Expected number of tosses

[tuanl]

Given \(0< a<1\) and a is irrational. Let \(d_n=0\) or \(1\), depending on the nth toss is head or tail. Let \(X=\sigma_{n=1}^{\infty}\frac{d_n}{2^n}\). Two players play a game of tossing a fair coin. Player 1 wins the game after N tosses if it is guaranteed at that time that the eventual value of \(X < a\) (i.e, \(\sigma_{n=1}^{N}\frac{d_n}{2^n} +\sigma_{n=N+1}^{\infty} \frac{1}{2^n} < a\)). Similarly, player 2 wins after N tosses if it's guaranteed then that \(X>a\). Given that the probability of player 1 wins is also a. Prove that the expected number of tosses in this game is \(2\).

This is a related question derived from Problem A4 on the Putnam 1989. It's quite beautiful but also tough

 

[pruse]

For each \(n\geq 1\), let \(X_n=1\) if there is no winner on the \(n\)-th toss. Then the expected number of tosses is \(1+\sum_{n=1}^\infty E(X_n)=1+\sum_{n=1}^\infty P(X_n=1)\). We'll show that \(P(X_n=1)=\frac{1}{2^n}\), so that the expectation evaluates to \(1+\frac{1}{2}+\frac{1}{2^2}+\cdots = 2\), as claimed.

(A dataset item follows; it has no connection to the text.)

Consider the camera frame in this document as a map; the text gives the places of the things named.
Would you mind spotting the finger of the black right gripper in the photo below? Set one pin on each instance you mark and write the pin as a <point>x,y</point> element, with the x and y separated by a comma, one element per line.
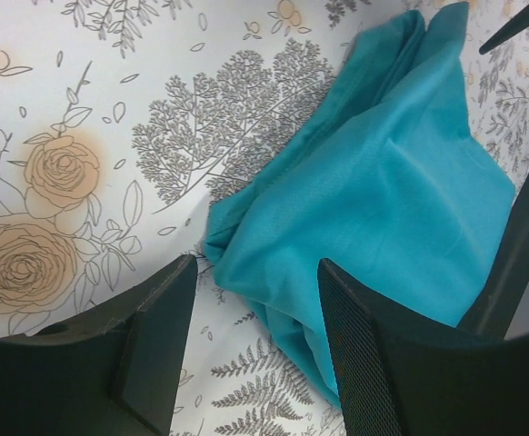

For no one to win on the \(n\)-th toss, note that the requisite condition is \(a-\frac{1}{2^n}<0.d_1d_2\cdots d_n < a\), where the "decimal" is in base 2. Also note that the number \(0.d_1\cdots d_n\) is a dyadic number with denominator \(2^n\). Dividing the unit interval into \(2^n\) equal sub-intervals, we see that \(a\) must be located between some two consecutive dyadics \(\frac{k}{2^n}, \frac{k+1}{2^n}\). (Since \a\) is irrational it must fall strictly between them.) Then \(\frac{k}{2^n}\) is the unique dyadic of denominator \(2^n\) between \(a-\frac{1}{2^n}\) and \(a\). This means that, for no winner to emerge on the \(n\)-th toss, the sequence of tosses up to and including the \(n\)-th toss must be given by exactly the binary digits of this dyadic number. The probability of this happening is of course \(\frac{1}{2^n}\).